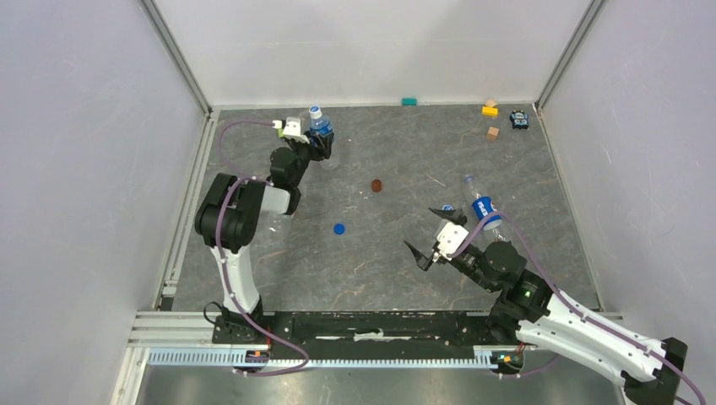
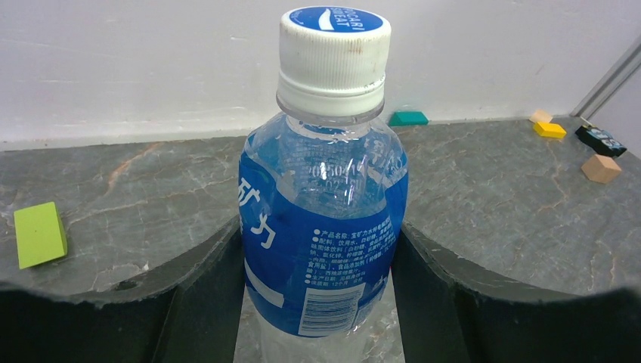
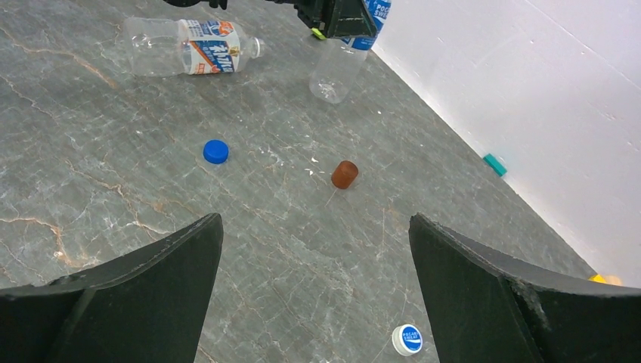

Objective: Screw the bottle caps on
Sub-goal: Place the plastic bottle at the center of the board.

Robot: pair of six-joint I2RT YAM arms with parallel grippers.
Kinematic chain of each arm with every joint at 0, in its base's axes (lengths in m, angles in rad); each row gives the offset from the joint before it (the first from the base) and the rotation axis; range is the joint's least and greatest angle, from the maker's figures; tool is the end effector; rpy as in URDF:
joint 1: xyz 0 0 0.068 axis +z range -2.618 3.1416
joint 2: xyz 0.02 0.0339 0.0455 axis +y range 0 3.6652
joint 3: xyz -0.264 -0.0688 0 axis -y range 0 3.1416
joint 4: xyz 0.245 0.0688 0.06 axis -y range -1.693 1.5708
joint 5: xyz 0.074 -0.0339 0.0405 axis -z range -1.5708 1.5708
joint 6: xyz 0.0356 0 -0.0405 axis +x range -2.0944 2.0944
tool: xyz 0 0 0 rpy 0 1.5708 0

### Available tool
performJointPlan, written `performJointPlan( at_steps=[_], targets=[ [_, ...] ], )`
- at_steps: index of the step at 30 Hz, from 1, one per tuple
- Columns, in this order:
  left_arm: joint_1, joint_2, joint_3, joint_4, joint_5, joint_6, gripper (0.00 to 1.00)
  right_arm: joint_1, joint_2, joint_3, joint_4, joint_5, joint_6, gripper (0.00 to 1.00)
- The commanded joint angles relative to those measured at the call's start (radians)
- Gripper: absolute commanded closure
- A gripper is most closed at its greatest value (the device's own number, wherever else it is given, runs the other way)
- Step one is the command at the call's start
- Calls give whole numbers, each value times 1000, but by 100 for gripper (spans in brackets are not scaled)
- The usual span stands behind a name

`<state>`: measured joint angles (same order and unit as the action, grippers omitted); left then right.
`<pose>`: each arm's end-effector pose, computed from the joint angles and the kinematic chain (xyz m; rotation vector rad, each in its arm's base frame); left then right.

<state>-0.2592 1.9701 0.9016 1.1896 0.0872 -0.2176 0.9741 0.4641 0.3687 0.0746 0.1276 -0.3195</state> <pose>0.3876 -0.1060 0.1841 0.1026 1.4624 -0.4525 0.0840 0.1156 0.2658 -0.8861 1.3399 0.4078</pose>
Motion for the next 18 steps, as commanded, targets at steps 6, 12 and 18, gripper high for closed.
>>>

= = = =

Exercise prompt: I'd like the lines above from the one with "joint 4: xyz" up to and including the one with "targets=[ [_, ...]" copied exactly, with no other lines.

Result below:
joint 4: xyz 0.245 0.0688 0.06 axis -y range -1.693 1.5708
joint 5: xyz 0.074 -0.0339 0.0405 axis -z range -1.5708 1.5708
joint 6: xyz 0.0356 0 -0.0405 axis +x range -2.0944 2.0944
tool: xyz 0 0 0 rpy 0 1.5708 0

### Available tool
performJointPlan, written `performJointPlan( at_steps=[_], targets=[ [_, ...] ], )`

The output is now complete.